> **WORK REQUEST**: For this exercise, reproduce the entries below exactly, but only from the line containing "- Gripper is" through the line containing "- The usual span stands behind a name", both included.

> **EXTRACTED ENTRIES**:
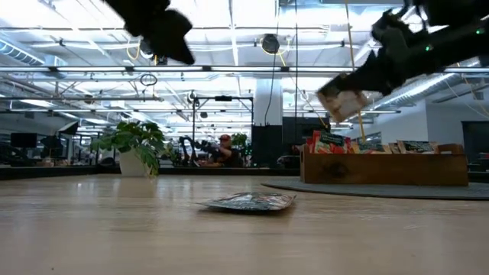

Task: Pick & Place Tea
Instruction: Put the brown tea bag into the right section of the wooden organizer

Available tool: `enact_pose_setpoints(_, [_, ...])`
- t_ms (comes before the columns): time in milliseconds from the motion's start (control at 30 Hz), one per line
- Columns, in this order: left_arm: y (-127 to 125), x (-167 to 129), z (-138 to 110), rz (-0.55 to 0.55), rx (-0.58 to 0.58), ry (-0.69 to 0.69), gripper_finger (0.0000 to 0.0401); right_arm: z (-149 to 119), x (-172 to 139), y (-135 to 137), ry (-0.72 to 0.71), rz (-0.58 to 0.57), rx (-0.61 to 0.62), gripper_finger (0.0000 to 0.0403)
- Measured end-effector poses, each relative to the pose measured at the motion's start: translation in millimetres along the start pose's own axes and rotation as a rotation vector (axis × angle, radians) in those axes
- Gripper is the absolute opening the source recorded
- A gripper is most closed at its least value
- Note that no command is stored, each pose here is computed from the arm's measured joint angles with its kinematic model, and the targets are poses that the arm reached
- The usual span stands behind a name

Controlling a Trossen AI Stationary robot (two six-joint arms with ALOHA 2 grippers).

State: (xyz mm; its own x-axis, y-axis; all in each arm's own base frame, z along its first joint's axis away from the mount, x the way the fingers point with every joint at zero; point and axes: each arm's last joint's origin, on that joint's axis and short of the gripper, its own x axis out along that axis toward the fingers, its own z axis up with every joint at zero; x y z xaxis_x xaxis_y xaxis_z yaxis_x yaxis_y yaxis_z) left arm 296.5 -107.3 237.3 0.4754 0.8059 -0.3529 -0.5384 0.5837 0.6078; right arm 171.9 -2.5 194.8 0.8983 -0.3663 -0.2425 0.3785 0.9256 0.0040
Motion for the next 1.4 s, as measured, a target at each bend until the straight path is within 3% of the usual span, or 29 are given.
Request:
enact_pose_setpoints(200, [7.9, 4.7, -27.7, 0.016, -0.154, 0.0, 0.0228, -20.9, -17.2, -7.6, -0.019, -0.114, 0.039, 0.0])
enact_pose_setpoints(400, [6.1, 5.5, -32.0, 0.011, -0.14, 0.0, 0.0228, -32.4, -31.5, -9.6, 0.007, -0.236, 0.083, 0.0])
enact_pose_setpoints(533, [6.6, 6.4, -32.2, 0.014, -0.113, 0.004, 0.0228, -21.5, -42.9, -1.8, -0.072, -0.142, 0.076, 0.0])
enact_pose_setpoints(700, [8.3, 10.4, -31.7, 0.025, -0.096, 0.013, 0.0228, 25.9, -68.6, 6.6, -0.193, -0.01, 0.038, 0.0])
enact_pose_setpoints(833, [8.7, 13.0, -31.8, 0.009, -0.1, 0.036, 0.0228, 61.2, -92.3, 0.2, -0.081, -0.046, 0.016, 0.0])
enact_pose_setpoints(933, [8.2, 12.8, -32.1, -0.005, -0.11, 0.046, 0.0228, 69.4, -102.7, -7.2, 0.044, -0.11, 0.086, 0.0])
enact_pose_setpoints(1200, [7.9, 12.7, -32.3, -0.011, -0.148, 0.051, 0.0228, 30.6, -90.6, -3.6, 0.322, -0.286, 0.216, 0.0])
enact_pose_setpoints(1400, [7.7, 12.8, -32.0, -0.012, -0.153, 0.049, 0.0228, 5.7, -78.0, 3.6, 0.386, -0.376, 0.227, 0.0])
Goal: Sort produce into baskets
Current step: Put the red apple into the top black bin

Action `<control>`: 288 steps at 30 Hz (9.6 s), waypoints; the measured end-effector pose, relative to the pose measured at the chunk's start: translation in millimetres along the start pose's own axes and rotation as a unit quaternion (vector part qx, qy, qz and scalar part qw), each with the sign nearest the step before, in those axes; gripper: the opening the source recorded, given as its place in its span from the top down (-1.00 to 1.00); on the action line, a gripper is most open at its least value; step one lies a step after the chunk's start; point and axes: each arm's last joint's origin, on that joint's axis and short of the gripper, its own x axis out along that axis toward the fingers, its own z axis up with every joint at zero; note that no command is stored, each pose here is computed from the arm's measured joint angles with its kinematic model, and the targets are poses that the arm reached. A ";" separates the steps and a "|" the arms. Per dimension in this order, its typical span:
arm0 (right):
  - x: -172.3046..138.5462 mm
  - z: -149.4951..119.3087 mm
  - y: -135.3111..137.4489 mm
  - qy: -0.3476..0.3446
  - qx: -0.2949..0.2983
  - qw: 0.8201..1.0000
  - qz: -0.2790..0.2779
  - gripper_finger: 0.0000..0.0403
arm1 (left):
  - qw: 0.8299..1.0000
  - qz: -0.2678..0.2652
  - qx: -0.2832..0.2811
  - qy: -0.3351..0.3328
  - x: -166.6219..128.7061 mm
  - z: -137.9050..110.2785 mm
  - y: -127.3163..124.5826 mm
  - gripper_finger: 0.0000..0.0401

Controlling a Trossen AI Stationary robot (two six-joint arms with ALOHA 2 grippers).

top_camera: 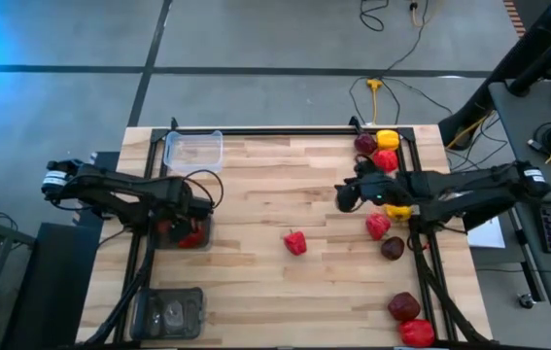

> **RESULT FOR THIS TASK**:
- Gripper is the absolute opening the source recorded
- A gripper is most closed at its least value
- Note that no command is stored, each pose here is computed from the arm's measured joint angles with its kinematic model, and the targets are poses that the arm reached
- The usual span stands behind a name

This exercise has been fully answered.